**Assignment:** Would you please retype, exactly, the lines of the listing below between the line with "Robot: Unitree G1" and the line with "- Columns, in", inclusive?

[Start of Attachment]

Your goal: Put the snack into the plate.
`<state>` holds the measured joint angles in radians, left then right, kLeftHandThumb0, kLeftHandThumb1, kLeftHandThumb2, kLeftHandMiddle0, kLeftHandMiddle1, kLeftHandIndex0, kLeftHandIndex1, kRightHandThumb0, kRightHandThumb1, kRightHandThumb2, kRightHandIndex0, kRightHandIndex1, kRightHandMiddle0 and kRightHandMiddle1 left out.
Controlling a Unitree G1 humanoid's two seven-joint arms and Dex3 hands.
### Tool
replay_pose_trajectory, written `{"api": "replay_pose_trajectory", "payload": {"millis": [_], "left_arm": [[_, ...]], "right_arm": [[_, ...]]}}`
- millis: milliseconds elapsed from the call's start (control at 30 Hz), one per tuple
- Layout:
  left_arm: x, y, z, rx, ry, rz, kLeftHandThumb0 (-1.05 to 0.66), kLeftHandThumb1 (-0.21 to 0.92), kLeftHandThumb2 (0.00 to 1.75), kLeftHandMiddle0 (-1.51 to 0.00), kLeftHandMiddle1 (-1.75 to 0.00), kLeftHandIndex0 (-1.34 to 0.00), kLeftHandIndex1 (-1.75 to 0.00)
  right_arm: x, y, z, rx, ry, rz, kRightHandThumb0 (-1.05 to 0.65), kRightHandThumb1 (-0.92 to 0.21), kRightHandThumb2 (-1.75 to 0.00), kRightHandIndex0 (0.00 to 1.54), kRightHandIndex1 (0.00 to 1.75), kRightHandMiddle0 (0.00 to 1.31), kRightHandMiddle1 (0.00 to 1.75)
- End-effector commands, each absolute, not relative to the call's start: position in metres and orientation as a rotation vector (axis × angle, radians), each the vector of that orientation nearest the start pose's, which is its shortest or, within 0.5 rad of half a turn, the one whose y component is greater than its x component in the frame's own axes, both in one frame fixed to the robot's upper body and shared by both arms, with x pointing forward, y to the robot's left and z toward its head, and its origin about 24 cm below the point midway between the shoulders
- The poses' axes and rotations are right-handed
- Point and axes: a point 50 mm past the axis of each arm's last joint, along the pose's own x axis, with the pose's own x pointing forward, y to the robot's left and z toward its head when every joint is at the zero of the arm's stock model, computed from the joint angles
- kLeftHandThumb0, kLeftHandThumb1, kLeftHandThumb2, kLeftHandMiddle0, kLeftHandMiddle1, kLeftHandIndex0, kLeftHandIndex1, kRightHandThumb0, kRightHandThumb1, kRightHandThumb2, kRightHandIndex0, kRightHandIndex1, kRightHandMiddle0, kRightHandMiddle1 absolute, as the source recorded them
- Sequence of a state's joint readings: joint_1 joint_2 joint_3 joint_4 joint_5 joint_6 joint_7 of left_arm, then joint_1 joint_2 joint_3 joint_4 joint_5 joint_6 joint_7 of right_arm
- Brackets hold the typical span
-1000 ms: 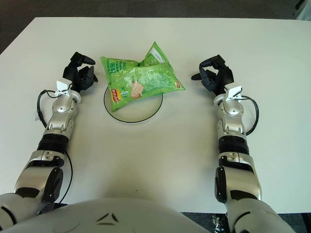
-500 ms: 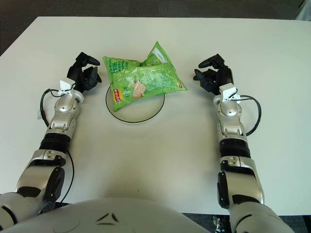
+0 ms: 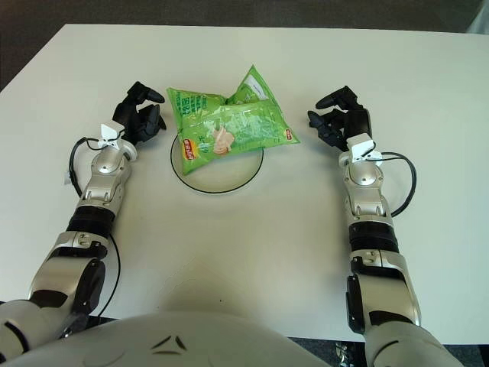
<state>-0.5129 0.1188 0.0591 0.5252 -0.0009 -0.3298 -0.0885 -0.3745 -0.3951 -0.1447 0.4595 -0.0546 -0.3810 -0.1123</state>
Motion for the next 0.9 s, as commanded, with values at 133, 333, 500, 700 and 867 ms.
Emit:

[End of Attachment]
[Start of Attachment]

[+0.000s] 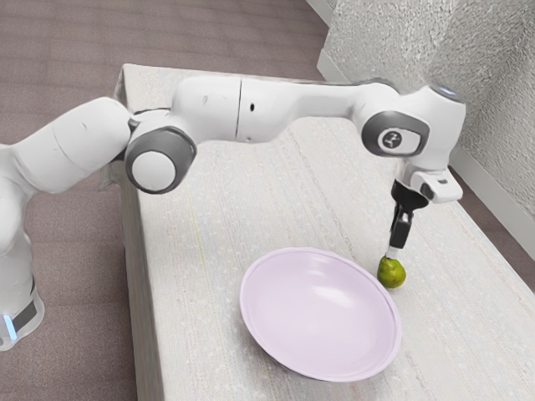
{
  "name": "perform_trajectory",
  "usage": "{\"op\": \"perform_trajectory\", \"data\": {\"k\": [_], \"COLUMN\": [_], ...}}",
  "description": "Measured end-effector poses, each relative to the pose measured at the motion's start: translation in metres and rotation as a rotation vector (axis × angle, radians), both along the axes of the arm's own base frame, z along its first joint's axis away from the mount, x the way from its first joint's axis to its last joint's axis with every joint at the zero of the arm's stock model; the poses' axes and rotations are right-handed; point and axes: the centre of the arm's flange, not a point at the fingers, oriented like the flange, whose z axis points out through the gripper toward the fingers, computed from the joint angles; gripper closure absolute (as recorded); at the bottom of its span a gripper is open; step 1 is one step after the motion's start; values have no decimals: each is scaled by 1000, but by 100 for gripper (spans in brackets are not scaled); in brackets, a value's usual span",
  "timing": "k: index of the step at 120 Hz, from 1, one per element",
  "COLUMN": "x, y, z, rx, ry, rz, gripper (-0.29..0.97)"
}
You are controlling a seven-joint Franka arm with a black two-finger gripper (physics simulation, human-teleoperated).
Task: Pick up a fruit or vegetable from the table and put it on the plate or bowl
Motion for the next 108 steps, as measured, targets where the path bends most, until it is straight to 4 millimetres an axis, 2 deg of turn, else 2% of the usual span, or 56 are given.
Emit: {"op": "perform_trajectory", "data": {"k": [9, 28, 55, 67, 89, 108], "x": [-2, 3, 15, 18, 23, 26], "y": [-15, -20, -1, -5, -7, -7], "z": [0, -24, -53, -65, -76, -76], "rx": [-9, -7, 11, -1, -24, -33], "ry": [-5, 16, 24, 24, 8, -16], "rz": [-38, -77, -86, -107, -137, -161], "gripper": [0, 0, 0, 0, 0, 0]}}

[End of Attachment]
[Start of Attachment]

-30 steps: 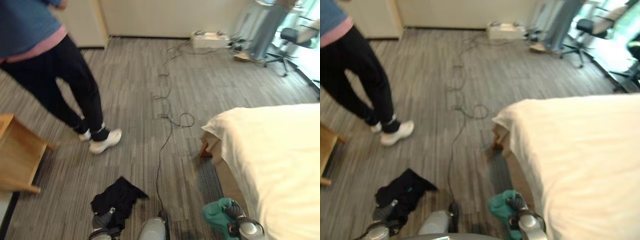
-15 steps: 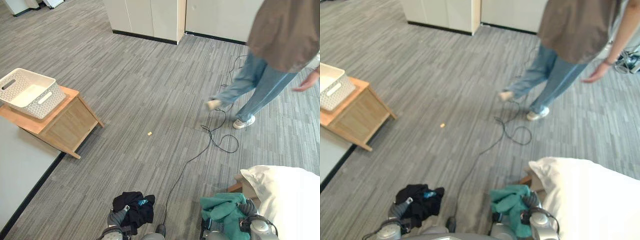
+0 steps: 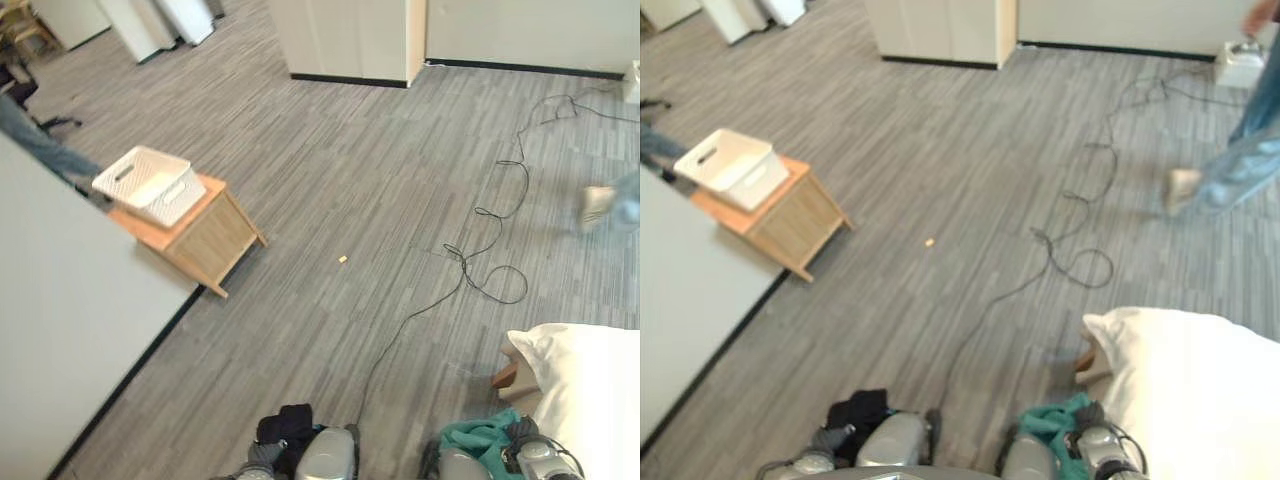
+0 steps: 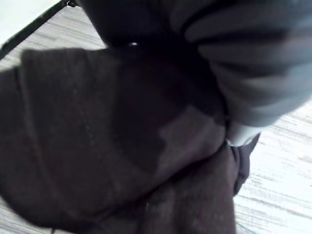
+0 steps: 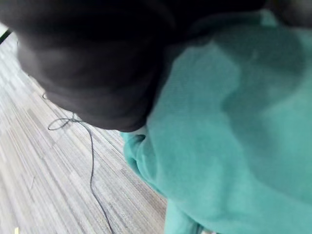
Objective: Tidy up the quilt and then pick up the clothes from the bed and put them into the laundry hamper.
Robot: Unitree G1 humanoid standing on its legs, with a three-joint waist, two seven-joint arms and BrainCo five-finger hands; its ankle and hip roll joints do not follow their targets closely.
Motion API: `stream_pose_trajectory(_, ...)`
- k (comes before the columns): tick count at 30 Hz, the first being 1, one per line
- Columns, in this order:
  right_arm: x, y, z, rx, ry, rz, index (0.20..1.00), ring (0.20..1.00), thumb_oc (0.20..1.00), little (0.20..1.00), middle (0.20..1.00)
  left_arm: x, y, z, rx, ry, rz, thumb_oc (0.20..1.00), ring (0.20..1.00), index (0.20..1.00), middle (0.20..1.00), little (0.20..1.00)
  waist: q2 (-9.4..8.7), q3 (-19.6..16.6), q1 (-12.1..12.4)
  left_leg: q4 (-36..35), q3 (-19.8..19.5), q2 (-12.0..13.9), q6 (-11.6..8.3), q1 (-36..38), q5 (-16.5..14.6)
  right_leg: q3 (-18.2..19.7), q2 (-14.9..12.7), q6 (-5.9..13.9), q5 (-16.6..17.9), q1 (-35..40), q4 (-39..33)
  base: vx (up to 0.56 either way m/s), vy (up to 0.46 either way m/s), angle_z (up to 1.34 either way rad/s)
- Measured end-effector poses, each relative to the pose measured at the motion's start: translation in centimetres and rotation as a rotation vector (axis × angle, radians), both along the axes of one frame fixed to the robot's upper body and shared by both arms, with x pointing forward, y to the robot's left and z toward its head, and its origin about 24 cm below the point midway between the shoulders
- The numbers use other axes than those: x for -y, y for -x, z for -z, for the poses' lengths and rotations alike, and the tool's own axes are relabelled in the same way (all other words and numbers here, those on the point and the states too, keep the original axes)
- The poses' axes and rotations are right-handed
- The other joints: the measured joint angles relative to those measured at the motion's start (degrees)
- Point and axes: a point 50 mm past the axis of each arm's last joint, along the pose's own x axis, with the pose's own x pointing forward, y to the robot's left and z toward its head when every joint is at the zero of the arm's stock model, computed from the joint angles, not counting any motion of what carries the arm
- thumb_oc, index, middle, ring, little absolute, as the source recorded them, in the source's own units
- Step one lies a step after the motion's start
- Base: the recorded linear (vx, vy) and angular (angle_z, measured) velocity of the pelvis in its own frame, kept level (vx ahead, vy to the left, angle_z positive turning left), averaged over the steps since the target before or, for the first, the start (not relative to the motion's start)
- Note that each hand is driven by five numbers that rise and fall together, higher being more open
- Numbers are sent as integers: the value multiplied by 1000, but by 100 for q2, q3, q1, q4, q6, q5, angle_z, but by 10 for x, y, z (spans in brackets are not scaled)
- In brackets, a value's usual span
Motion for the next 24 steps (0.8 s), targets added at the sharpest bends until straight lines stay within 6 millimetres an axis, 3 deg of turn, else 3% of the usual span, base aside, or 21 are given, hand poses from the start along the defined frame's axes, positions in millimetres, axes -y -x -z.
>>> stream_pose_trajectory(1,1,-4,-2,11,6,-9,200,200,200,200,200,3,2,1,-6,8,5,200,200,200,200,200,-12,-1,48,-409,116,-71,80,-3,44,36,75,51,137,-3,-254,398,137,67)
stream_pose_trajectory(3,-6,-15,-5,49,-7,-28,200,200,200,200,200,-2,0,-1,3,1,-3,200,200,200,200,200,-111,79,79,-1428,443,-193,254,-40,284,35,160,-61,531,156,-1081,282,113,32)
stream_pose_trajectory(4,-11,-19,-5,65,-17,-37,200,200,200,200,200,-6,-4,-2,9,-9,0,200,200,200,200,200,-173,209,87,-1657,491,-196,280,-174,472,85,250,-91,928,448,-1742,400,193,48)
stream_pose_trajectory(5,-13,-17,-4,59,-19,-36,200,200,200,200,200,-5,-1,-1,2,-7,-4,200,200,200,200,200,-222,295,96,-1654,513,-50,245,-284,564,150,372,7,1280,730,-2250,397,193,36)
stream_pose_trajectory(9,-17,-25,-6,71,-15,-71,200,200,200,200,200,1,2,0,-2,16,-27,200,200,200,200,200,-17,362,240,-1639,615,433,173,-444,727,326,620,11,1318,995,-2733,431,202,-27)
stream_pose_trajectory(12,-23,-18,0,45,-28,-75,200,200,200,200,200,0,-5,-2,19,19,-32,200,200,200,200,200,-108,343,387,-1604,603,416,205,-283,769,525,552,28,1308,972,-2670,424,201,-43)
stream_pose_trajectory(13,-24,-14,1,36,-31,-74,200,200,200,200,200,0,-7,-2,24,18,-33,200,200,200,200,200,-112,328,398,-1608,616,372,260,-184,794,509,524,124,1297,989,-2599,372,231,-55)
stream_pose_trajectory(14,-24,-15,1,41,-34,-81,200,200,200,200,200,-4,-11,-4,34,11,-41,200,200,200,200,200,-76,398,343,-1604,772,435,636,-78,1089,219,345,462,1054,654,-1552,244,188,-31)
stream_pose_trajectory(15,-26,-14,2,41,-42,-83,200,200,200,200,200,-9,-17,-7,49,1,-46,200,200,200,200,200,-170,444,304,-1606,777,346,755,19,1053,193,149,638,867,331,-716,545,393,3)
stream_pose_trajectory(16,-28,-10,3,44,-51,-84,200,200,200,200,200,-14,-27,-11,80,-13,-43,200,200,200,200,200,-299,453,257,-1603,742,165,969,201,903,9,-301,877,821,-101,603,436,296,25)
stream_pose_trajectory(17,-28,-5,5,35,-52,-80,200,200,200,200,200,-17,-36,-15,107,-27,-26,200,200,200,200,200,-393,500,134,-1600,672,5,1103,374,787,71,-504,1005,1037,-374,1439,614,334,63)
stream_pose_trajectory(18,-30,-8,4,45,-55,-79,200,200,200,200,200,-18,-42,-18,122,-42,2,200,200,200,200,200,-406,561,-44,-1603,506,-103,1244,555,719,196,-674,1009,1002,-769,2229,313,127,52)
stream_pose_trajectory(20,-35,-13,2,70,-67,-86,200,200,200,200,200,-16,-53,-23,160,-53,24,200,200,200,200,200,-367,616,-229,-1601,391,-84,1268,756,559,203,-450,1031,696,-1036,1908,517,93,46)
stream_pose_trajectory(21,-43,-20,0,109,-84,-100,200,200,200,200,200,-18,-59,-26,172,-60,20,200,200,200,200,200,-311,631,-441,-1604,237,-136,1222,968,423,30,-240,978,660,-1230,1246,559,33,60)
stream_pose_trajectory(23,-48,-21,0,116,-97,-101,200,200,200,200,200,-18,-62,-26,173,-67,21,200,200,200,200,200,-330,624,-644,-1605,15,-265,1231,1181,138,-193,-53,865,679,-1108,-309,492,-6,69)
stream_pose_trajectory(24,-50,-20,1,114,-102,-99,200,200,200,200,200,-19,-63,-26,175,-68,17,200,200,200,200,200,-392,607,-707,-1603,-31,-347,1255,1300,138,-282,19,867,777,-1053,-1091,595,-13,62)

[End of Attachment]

**Reply:**
Robot: Unitree G1 humanoid standing on its legs, with a three-joint waist, two seven-joint arms and BrainCo five-finger hands; its ankle and hip roll joints do not follow their targets closely.
Motion API: `stream_pose_trajectory(_, ...)`
- k (comes before the columns): tick count at 30 Hz, the first being 1, one per line
- Columns, in this order:

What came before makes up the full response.